-- WHAT NEEDS TO BE DONE --
Your answer should be the lines below from the one holding "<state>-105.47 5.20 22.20" through the one holding "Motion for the", copied exactly and with nothing else.

-- Opening Marker --

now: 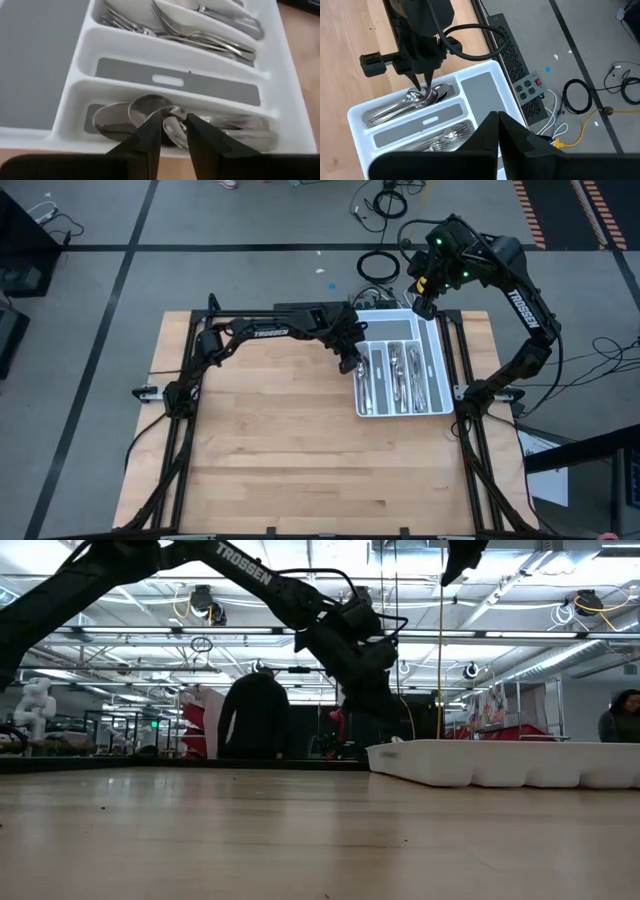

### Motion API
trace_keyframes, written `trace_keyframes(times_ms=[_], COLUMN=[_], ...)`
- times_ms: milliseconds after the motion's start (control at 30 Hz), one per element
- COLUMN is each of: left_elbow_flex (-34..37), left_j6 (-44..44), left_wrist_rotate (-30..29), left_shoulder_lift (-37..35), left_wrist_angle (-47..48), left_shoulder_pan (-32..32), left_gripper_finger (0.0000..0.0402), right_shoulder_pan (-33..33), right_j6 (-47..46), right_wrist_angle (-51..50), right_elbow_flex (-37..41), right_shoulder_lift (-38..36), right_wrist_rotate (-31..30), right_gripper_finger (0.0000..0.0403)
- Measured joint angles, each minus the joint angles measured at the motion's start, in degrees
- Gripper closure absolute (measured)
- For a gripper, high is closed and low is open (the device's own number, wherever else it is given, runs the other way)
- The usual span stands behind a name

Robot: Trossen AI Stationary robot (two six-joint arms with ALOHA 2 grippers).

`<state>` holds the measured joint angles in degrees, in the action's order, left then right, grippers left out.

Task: Sort silverware
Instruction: Return to Home Position

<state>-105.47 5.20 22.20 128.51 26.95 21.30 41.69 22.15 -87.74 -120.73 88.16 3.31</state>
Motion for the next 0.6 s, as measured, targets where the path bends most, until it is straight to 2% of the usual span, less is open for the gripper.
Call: trace_keyframes(times_ms=[100,200,267,333,433,533,600], left_elbow_flex=[0.0,-1.3,-3.1,-4.7,-6.0,-6.2,-6.2], left_j6=[-2.6,-10.5,-17.5,-20.8,-21.4,-21.1,-20.3], left_wrist_rotate=[-2.7,-3.7,-3.7,-2.8,-1.9,-1.9,-4.1], left_shoulder_lift=[-0.1,-1.2,-3.0,-5.8,-11.5,-18.5,-23.4], left_wrist_angle=[-2.4,-3.4,-3.7,-3.8,-3.9,-3.5,-3.1], left_shoulder_pan=[-0.4,-0.4,-0.4,-0.2,0.3,1.8,3.0], left_gripper_finger=[0.0297,0.0296,0.0296,0.0296,0.0296,0.0295,0.0295], right_shoulder_pan=[0.0,-0.3,-0.4,-0.5,-0.5,-0.4,-0.4], right_j6=[1.1,2.5,6.1,11.0,14.6,14.5,14.3], right_wrist_angle=[0.3,1.1,1.0,0.4,-0.7,-1.1,-2.3], right_elbow_flex=[0.0,0.0,0.1,0.0,-0.1,-0.1,0.0], right_shoulder_lift=[-0.2,-1.4,-3.8,-7.6,-14.1,-20.9,-25.5], right_wrist_rotate=[0.0,0.7,5.9,13.7,20.5,20.6,20.6], right_gripper_finger=[0.0403,0.0403,0.0403,0.0403,0.0403,0.0403,0.0403])
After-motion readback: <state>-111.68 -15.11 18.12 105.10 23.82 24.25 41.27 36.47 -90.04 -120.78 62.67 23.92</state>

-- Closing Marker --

-- WRITTEN SOLUTION --
<state>-105.47 5.20 22.20 128.51 26.95 21.30 41.69 22.15 -87.74 -120.73 88.16 3.31</state>
Motion for the next 0.6 s, as measured, targets where the path bends most, until it is straight to 2% of the usual span, less is open for the gripper.

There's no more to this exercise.